-- Work task --
Would you reproduce the whole listing exactly, dropping any pictures it holds?

━━ Material provided ━━

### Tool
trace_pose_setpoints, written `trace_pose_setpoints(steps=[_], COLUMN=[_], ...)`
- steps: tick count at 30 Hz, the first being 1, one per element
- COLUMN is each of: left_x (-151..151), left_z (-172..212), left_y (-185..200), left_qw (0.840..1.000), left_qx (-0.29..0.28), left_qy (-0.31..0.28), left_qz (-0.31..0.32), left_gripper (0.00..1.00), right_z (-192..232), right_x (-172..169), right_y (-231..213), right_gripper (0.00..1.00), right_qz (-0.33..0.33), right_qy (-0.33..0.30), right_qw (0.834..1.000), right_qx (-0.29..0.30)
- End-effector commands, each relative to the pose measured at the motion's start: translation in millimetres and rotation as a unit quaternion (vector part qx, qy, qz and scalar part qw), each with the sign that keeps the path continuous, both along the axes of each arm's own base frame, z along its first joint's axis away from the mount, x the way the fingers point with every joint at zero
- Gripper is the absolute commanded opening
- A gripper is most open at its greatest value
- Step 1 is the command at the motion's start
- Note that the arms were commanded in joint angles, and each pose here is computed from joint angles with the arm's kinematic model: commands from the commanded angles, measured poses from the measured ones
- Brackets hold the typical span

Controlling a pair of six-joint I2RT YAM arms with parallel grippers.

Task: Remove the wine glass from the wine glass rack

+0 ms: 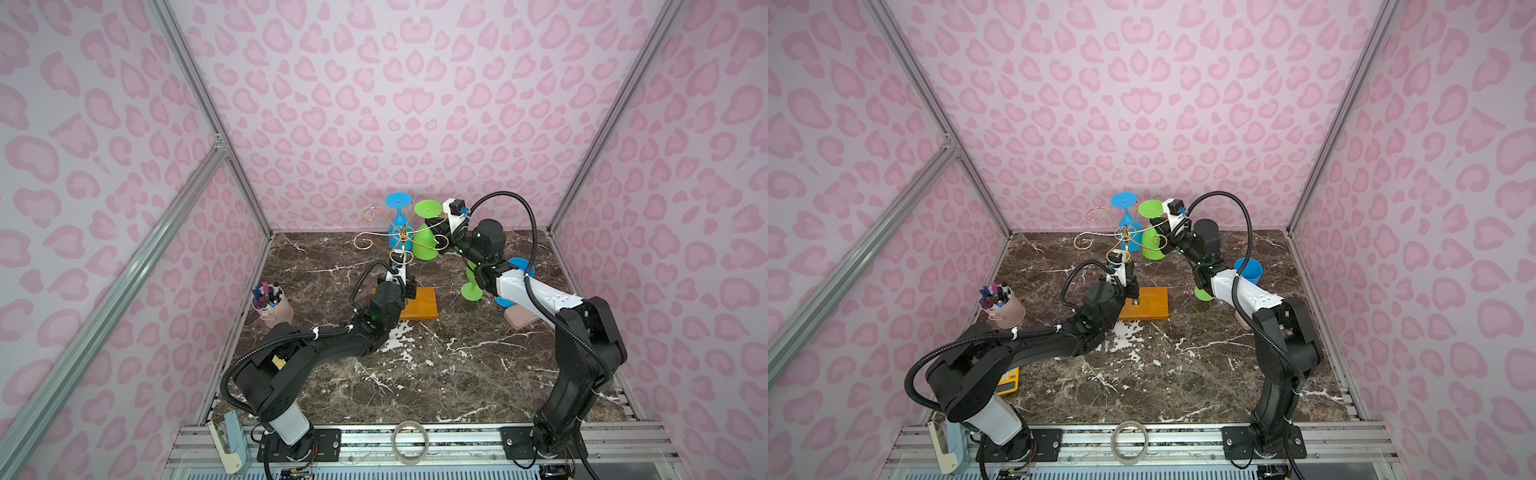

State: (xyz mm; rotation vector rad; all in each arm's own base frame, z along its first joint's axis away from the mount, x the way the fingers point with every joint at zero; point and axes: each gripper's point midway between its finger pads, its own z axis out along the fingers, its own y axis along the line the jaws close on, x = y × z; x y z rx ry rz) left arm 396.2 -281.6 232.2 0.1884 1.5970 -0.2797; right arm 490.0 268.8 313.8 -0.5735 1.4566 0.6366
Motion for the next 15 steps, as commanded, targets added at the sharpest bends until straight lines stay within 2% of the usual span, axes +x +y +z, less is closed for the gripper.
trace_pose_setpoints(steps=[1, 15], left_x=[-2, -1], left_z=[10, 9], left_y=[-10, -11], left_qw=[0.999, 0.999], left_qx=[-0.037, -0.036], left_qy=[-0.002, 0.001], left_qz=[-0.023, -0.024], left_gripper=[0.04, 0.04], right_z=[-9, -12], right_x=[6, 16], right_y=[-2, -29], right_gripper=[0.0, 0.0], right_qz=[-0.005, -0.039], right_qy=[0.016, 0.018], right_qw=[1.0, 0.999], right_qx=[-0.002, -0.005])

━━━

-- Reply --
### Tool
trace_pose_setpoints, written `trace_pose_setpoints(steps=[_], COLUMN=[_], ...)`
- steps: tick count at 30 Hz, the first being 1, one per element
- COLUMN is each of: left_x (-151..151), left_z (-172..212), left_y (-185..200), left_qw (0.840..1.000), left_qx (-0.29..0.28), left_qy (-0.31..0.28), left_qz (-0.31..0.32), left_gripper (0.00..1.00), right_z (-192..232), right_x (-172..169), right_y (-231..213), right_gripper (0.00..1.00), right_qz (-0.33..0.33), right_qy (-0.33..0.30), right_qw (0.834..1.000), right_qx (-0.29..0.30)
- End-effector commands, each relative to the pose measured at the motion's start: translation in millimetres and rotation as a unit quaternion (vector part qx, qy, qz and scalar part qw), each with the sign that keeps the path continuous, both along the axes of each arm's own base frame, z along its first joint's axis away from the mount, x the way the fingers point with every joint at zero
- Gripper is the absolute commanded opening
- A gripper is most open at its greatest value
- Step 1 is the command at the motion's start
- Note that the arms were commanded in joint angles, and each pose here is computed from joint angles with the arm's kinematic model: commands from the commanded angles, measured poses from the measured ones
- Brackets hold the typical span

Controlling a pair of six-joint I2RT YAM arms with parallel grippers.

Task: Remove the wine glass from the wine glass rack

+0 ms: 

State: (xyz mm; rotation vector rad; all in each arm's own base frame, z along its first joint's axis away from the mount, x the way the fingers point with every joint at zero; point and axes: each gripper's point midway between its finger pads, its own z axis out along the fingers, its own y axis along the line the jaws close on, x = y × z; x y z rx ry rz) left arm 396.2 -281.6 232.2 0.1884 1.5970 -0.2797; right arm 490.0 268.8 313.8 -0.5735 1.4566 0.6366
Motion for the next 15 steps, as commanded, targets added at the sharpest bends until straight lines stay within 2% of the usual span, axes +x +y +z, less is closed for the gripper.
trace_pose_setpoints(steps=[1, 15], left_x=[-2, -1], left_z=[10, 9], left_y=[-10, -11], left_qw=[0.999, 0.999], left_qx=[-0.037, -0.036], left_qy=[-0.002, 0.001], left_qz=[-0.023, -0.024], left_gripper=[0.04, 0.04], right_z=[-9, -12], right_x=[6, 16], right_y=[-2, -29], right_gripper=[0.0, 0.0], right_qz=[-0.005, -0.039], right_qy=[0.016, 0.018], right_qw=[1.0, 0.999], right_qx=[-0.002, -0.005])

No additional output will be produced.